§ **The problem**: Begin at the line that has "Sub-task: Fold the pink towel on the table", stop after the line that has "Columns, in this", and print exactly those lines from the records below, without any pictures.

(Dataset items)
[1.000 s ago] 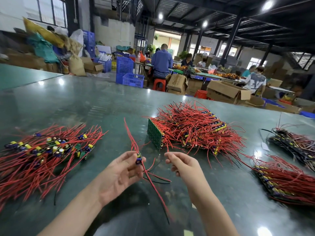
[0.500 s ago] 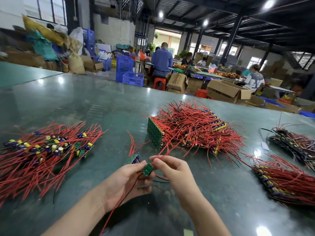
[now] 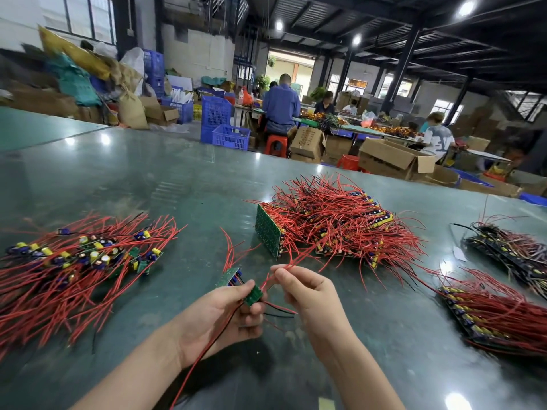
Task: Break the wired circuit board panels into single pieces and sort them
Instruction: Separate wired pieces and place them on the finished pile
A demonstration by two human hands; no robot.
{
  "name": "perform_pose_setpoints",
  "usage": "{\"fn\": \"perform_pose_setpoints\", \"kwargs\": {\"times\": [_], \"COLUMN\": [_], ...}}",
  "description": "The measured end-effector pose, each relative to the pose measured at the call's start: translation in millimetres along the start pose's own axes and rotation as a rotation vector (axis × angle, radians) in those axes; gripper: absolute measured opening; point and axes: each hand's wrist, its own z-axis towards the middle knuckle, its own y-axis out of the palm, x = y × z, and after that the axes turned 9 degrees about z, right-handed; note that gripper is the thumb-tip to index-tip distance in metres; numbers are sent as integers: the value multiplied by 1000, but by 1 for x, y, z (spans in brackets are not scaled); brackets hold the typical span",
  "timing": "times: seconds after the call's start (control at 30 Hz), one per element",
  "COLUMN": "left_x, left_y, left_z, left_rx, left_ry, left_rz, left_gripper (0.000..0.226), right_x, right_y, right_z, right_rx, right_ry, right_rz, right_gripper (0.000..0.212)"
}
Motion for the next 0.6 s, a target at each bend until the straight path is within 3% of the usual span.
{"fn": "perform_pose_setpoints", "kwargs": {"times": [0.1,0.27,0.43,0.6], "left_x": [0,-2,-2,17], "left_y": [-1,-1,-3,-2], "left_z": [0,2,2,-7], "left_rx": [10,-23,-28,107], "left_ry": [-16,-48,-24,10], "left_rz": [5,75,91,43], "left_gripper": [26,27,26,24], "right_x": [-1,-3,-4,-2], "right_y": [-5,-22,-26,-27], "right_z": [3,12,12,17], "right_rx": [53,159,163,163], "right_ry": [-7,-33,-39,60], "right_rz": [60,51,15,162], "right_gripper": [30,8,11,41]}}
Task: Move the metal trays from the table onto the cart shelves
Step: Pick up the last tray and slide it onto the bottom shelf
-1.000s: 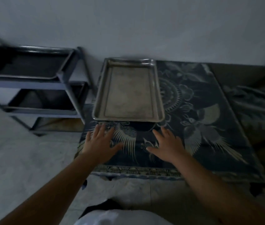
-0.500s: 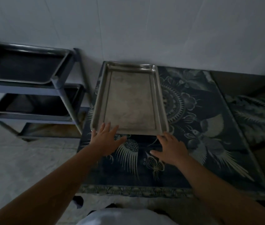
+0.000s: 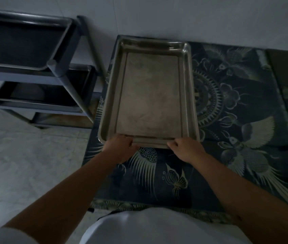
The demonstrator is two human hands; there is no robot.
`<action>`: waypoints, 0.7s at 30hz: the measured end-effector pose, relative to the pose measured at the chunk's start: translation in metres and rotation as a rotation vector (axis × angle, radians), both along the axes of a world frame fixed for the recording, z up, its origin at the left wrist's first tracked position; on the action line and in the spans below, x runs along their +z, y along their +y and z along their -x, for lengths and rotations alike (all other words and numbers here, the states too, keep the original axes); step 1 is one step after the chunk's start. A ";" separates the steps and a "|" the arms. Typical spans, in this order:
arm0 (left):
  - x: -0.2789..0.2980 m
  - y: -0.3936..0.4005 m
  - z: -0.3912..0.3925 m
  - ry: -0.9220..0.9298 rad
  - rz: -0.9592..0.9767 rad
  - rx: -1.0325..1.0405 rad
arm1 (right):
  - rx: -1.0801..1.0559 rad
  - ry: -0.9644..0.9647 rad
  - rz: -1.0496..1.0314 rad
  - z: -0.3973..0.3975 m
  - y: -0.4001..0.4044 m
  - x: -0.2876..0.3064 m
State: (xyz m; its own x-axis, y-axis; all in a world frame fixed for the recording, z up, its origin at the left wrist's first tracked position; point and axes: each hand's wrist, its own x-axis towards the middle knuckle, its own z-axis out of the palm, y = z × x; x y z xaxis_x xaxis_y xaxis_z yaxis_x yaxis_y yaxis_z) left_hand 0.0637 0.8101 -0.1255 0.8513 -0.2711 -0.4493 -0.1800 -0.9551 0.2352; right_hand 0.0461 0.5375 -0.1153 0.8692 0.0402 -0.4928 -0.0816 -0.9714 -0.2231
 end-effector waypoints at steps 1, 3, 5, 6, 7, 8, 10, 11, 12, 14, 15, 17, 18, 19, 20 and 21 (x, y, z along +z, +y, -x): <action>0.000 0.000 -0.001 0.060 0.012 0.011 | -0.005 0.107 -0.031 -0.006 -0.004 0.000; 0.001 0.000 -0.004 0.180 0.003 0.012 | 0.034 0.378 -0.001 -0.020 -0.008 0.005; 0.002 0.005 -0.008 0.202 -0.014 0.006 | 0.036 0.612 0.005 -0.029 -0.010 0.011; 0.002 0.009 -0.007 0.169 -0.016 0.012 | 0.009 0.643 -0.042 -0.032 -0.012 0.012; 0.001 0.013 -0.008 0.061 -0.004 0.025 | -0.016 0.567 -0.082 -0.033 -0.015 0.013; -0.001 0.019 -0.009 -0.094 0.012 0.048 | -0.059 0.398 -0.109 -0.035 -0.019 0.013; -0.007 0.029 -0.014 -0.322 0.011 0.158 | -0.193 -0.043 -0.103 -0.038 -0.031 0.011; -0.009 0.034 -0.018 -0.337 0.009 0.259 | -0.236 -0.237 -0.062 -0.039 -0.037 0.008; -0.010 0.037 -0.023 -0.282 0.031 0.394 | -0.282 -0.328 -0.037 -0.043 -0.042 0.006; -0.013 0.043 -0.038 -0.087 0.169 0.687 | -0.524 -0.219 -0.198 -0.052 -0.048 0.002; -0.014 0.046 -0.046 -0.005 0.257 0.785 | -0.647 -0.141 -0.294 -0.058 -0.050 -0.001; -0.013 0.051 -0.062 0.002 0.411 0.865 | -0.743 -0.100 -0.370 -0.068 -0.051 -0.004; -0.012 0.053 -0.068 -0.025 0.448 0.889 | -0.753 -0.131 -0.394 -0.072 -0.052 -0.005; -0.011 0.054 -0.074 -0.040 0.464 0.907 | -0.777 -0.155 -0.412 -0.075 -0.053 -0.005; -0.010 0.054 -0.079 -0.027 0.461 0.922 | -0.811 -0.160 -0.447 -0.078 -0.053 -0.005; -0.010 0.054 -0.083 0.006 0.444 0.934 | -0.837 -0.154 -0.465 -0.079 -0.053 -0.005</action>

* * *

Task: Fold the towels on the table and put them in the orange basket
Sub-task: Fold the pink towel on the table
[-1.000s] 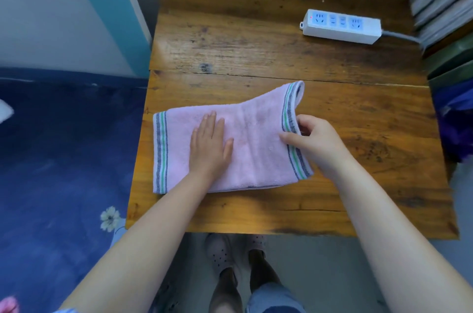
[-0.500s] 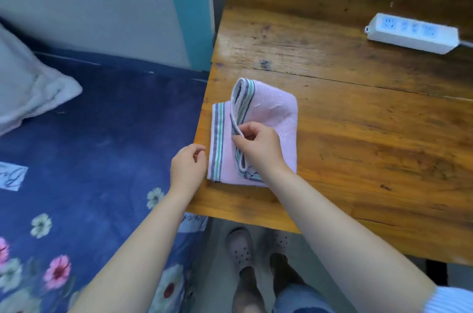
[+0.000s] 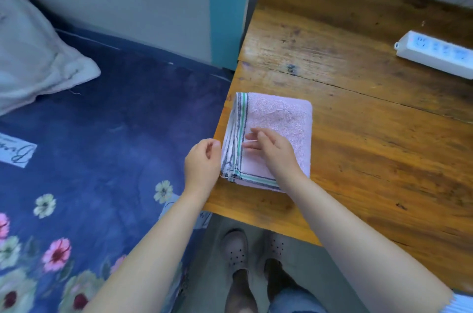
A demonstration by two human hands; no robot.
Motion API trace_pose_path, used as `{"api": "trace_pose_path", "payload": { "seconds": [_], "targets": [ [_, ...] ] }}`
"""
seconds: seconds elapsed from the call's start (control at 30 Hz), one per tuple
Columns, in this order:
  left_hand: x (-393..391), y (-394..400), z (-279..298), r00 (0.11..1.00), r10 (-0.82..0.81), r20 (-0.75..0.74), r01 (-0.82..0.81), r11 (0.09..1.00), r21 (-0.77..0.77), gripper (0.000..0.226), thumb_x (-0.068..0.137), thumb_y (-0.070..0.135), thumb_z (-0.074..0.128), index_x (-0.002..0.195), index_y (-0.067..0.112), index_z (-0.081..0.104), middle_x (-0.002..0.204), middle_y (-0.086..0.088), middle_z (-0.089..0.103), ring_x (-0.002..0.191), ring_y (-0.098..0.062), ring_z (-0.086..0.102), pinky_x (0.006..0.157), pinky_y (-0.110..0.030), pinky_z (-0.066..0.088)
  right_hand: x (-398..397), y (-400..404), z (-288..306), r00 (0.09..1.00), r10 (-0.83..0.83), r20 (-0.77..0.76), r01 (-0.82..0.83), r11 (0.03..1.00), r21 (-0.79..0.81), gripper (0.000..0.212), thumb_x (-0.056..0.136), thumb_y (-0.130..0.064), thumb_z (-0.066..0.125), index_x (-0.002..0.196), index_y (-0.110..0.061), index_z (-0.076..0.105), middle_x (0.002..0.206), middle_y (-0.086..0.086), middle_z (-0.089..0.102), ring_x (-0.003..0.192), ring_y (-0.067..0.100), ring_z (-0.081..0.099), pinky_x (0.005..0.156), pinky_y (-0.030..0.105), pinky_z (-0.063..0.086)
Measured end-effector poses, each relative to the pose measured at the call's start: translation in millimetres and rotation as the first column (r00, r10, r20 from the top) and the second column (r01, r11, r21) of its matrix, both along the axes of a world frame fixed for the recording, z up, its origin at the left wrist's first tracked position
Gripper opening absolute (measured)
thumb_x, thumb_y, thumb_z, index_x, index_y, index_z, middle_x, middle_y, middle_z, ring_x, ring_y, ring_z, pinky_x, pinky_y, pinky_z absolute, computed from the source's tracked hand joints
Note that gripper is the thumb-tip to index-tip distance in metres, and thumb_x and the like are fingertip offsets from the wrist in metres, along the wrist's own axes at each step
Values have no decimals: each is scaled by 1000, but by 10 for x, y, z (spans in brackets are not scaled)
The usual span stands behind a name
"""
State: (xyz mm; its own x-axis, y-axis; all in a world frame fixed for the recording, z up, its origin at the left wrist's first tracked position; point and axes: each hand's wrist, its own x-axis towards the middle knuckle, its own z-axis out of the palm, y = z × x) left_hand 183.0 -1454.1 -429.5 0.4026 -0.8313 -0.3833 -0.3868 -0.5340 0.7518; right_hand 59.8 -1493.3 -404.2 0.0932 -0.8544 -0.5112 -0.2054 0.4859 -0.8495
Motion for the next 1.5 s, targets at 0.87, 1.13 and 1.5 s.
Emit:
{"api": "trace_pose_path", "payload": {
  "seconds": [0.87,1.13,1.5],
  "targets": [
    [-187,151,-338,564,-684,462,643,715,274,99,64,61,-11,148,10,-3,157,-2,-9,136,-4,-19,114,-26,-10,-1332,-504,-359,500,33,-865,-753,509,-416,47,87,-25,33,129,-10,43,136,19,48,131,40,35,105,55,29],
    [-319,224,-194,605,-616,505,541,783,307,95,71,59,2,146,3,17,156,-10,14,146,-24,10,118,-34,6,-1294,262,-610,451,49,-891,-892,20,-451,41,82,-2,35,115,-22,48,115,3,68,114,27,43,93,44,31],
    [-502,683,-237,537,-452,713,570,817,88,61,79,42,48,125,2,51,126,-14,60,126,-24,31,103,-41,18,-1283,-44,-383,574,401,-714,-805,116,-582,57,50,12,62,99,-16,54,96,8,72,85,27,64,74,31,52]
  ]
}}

§ **Written solution**:
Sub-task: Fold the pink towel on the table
[-1.000s] 
[-0.500s] 
[+0.000s] 
A demonstration by two human hands; no robot.
Motion API trace_pose_path, used as `{"api": "trace_pose_path", "payload": { "seconds": [_], "targets": [ [_, ...] ] }}`
"""
seconds: seconds elapsed from the call's start (control at 30 Hz), one per tuple
Columns, in this order:

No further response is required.